Niecałą minutę za Eliassenem linie mety przekroczył drugi w klasyfikacji Andreas Nygaard z Team Santander, trzecia lokata dla Stiana Hoelgaarda z Leaseplan.
W biegu kobiet tryumfowała Smutna (Santander), dwie dziesiąte sekundy przed Brittą Johansson Norgren z Lager 157 Justyna Kowalczyk (Santander)zajęła trzecie miejsce.
Wszystko wyglądało dobrze mniej więcej do 35 kilometra dystansu. Panie zgodnie pracowały na trasie, a nasza zawodniczka wygrała wszystkie sprinterskie premie. Kłopoty zaczęły się w momencie kiedy to prowadzącą trójkę pań dobiegli panowie. Norgren i Smutna wykorzystały możliwość pojechania za mężczyznami i zostawiły Justynę. Poczatkowa strata, kilku, kilkunastu sekund zamieniła się w ponad 6 minut straty na mecie.
W klasyfikacji panów rządzą oczywiście Skandynawowie, jedynym spoza półwyspu w pierwszej dziesiątce jest ósmy dzisiaj Rosjanin Ilja Czernousow. Kto jeszcze wdarł się do TOP 30 i nie jest Norwegiem lub Szwedem. Jedenaste miejsce zajął Islandczyk Snorri Einarsson, 18 Rosjanin Emil Wokujew, 20 Francuz Alexis Jeannerod. 29 lokata to Rosjanin Aleksiej Dwoszkin i TOP 30 zamyka pierwszy z Czechów, znany nam chociażby z Biegu Piastów Petr Novak.

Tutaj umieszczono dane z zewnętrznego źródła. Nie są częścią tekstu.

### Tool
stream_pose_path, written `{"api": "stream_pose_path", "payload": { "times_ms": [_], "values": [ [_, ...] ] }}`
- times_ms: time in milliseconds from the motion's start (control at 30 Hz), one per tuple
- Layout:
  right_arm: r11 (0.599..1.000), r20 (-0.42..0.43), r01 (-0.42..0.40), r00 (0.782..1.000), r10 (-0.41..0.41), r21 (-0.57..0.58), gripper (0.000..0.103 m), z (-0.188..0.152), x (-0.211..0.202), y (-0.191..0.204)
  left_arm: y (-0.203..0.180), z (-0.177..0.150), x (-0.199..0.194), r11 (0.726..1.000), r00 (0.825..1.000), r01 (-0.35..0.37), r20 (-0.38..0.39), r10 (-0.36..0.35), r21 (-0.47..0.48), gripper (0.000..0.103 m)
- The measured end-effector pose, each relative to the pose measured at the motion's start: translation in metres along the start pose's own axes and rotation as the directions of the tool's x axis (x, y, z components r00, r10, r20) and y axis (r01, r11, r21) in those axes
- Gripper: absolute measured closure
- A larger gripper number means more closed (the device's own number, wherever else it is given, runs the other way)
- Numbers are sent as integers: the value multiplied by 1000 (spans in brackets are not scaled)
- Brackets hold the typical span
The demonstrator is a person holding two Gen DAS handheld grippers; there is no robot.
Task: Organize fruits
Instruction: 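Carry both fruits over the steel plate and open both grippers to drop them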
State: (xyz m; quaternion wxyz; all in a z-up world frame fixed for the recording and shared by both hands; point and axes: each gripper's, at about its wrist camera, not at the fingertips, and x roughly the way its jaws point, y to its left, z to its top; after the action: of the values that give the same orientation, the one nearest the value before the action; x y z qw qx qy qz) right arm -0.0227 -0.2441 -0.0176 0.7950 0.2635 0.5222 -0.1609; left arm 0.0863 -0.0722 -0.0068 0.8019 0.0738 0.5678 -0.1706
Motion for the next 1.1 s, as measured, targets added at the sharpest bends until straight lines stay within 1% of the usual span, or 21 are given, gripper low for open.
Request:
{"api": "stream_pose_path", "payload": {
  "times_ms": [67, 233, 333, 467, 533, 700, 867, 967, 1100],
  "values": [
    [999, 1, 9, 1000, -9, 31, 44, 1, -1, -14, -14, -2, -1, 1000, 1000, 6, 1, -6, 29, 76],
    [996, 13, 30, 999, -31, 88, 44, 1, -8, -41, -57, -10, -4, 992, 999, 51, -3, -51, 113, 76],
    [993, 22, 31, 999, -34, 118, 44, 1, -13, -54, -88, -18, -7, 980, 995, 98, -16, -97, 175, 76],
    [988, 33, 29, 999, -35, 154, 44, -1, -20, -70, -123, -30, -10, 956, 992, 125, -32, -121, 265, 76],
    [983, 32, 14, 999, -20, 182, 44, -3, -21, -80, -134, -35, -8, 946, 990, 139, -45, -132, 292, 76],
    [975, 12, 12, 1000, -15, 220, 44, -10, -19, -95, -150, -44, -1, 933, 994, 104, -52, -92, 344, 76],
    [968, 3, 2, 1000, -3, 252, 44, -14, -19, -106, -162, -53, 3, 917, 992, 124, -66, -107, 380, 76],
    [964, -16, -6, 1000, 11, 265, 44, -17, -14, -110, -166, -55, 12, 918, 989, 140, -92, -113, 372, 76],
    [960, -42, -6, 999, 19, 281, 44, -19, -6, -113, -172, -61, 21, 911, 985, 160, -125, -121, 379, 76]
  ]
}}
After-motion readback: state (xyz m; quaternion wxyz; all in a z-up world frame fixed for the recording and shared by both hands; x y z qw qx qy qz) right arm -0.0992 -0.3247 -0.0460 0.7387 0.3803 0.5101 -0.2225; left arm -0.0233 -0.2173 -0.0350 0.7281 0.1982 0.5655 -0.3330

Bieg Yllaes Levi przespali gospodarze, Finowie, pierwszy z nich Niko Koskela, który zresztą nie biega w żadnym zawodowym teamie zajął 25 miejsce.
Znany z wystepów w Pucharze Świata Czech Lukas Bauer, medalista Mistrzostw Świata i Igrzysk Olimpijskich to pozycja z numerem37 i ponad dziesięciominutowa strata do zwycięzcy.
Czołówka zawodowców biegła oczywiście bezkrokiem/pchaniem, czy to jest sposób na rozgrywanie biegów i przyszłość maratonów narciarskich trudno orzec, jednak z pewnością o wiele przyjemniej ogląda się biegi takie jak Birkebeinerennet, gdzie biegano "starym" klasykiem.
W fińskiej Laponii zima potrwa jeszcze długo, bardzo długo, ci którzy kochają zimę mogą Finom zazdrościć. Śniegu w bród, świecące słońce, jak tu nie kochać biegania na nartach.